IN THE UNITED STATES DISTRICT COURT FOR THE WESTERN DISTRICT OF OKLAHOMA
DALTON GAGE HILL, ) Administrator and Personal ) Representative of the Estate of ) Jeffery Allen Hill, deceased, ) ) Plaintiff, ) ) v. ) Case No. CIV-24-1298-D ) OKLAHOMA COUNTY CRIMINAL ) JUSTICE AUTHORITY, et al., ) ) Defendants. )
ORDER
Plaintiff brought this civil rights action under 42 U.S.C. § 1983, alleging violations of Jeffery Allen Hill’s constitutional rights [Am. Compl., Doc. No. 53]. Plaintiff filed suit against several defendants, to include the Oklahoma County Criminal Justice Authority (OCCJA) and Brandi Garner (Garner). Defendants OCCJA and Garner filed a joint Motion to Dismiss [Doc. No. 55]. Plaintiff’s response [Doc. No. 73] was stricken as untimely [Doc.
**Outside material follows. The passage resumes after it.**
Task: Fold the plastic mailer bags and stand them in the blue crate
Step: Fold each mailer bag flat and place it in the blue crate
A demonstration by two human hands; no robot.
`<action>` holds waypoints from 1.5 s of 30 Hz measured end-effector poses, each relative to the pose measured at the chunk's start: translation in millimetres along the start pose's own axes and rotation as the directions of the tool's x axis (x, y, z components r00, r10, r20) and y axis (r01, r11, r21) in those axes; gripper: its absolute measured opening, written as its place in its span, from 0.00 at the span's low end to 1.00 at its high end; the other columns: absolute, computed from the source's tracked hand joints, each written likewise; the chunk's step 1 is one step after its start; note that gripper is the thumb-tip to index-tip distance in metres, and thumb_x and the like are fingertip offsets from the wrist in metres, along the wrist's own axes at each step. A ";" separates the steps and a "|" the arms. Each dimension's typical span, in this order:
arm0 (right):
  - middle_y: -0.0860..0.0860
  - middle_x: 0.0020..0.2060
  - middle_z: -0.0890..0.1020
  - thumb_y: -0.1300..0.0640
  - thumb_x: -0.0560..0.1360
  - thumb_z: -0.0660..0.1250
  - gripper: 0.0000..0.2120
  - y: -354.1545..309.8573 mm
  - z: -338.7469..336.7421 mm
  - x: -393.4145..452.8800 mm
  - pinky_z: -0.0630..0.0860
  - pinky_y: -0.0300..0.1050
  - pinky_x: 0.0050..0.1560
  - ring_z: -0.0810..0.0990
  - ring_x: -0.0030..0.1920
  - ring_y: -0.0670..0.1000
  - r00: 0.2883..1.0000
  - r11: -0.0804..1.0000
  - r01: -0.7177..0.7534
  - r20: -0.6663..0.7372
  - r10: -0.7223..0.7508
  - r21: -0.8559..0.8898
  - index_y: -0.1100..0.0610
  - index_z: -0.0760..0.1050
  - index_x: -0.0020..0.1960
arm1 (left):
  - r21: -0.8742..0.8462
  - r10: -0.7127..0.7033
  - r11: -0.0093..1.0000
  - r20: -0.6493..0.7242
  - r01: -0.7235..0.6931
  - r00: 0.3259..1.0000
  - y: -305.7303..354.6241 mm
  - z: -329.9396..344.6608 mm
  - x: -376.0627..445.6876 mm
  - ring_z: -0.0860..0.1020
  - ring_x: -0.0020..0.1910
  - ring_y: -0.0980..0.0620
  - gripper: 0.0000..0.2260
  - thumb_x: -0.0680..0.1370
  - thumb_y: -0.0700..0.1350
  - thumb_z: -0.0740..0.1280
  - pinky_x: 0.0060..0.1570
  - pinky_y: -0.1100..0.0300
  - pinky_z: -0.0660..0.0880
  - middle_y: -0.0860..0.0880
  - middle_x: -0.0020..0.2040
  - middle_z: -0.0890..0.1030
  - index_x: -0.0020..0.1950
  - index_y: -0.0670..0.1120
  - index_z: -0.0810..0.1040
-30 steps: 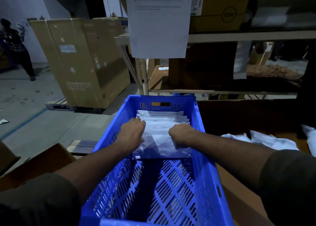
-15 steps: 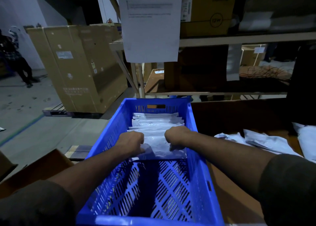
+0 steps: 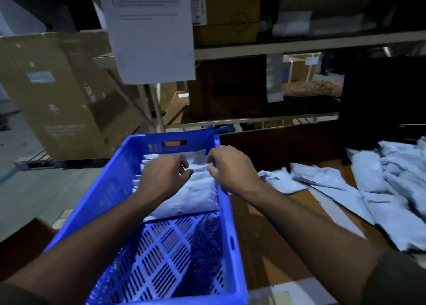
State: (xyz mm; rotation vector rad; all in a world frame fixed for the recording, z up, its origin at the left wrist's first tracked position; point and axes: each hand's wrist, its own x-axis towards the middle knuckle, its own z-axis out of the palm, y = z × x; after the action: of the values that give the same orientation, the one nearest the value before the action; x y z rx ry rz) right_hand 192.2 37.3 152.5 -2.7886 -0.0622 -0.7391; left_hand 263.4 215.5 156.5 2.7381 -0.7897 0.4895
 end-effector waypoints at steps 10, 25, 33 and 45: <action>0.45 0.48 0.80 0.48 0.79 0.68 0.07 141.9 -71.3 -105.4 0.77 0.45 0.44 0.78 0.47 0.47 0.933 0.933 -0.358 -0.023 0.359 0.030 0.49 0.79 0.54 | 0.097 0.356 0.934 -0.138 -0.345 0.924 161.4 17.4 26.1 0.80 0.39 0.52 0.08 0.79 0.56 0.67 0.29 0.58 0.68 0.54 0.38 0.81 0.46 0.53 0.79; 0.52 0.56 0.78 0.35 0.72 0.68 0.25 293.8 -104.3 -255.4 0.70 0.51 0.57 0.75 0.59 0.56 0.793 0.769 -0.491 0.156 0.589 -0.410 0.53 0.74 0.59 | -0.110 0.476 0.879 0.218 -0.463 0.852 389.9 150.8 28.1 0.80 0.50 0.51 0.13 0.80 0.58 0.65 0.41 0.58 0.69 0.53 0.50 0.85 0.56 0.52 0.81; 0.53 0.49 0.80 0.56 0.59 0.76 0.25 303.7 -77.8 -282.7 0.77 0.51 0.44 0.79 0.52 0.57 0.870 0.843 -0.448 0.071 0.488 -0.298 0.55 0.78 0.56 | -0.150 0.193 0.977 0.328 -0.150 0.925 399.8 187.2 -0.3 0.80 0.47 0.54 0.11 0.79 0.59 0.65 0.42 0.58 0.76 0.54 0.50 0.85 0.55 0.55 0.80; 0.41 0.69 0.72 0.55 0.73 0.63 0.27 280.2 -72.0 -280.5 0.63 0.40 0.71 0.65 0.71 0.42 0.957 0.948 -0.062 0.289 -0.032 0.312 0.48 0.70 0.72 | -0.677 -0.305 0.251 0.622 0.691 0.721 308.8 171.1 -50.1 0.82 0.40 0.53 0.16 0.75 0.49 0.77 0.35 0.63 0.76 0.44 0.51 0.85 0.57 0.42 0.81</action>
State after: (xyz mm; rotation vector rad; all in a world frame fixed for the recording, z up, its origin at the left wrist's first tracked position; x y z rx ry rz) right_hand -56.9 -245.2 9.2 -2.5569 -0.1965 -0.2756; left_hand 95.7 -70.6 25.5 1.8098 -0.0330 -0.5281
No. 76]. The magistrate judge issued a show-cause Order [Doc. No. 75], directing Plaintiff to show cause why Defendants’ motion to dismiss should not be deemed confessed based on Plaintiff’s lack of response. Following Plaintiff’s response [Doc. No. 77], the magistrate judge ordered Plaintiff to respond to Defendants’ motion on or before May 21, 2025 [Doc. No. 86], which Plaintiff failed to do. The magistrate judge then issued a Report and Recommendation [Doc. No. 98], recommending that the Court deem as confessed OCCJA and Garner’s motion and dismiss Plaintiff’s claims against those defendants. The Court adopted in part the magistrate judge’s report, agreeing that Plaintiff should not be permitted to file a response to the motion to dismiss, but re-referring the motion to the magistrate judge for consideration on the merits [Doc. No. 109].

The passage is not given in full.